§ **Task description**
Look for "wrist" in the material below and show each line that contains it.

******

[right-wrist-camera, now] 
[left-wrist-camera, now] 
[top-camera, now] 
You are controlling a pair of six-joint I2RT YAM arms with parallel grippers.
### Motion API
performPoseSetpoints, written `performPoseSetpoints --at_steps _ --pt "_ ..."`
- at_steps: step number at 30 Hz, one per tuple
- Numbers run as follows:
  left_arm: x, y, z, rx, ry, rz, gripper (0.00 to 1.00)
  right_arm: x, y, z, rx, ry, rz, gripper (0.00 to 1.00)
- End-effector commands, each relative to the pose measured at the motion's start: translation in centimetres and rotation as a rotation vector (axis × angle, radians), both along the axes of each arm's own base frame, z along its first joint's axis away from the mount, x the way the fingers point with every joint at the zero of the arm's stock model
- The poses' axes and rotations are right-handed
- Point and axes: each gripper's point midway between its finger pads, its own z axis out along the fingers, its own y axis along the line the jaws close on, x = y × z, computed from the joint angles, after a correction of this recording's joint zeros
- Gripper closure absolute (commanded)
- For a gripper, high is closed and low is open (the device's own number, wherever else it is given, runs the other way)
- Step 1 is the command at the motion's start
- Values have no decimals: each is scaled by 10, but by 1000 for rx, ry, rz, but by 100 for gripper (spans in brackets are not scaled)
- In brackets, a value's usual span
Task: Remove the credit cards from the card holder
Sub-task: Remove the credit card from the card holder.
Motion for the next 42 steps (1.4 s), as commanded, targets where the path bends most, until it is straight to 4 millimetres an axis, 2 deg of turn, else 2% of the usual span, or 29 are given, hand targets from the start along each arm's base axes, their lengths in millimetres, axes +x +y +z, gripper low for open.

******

§ **Output of the task**
[right-wrist-camera, now] 
[left-wrist-camera, now] 

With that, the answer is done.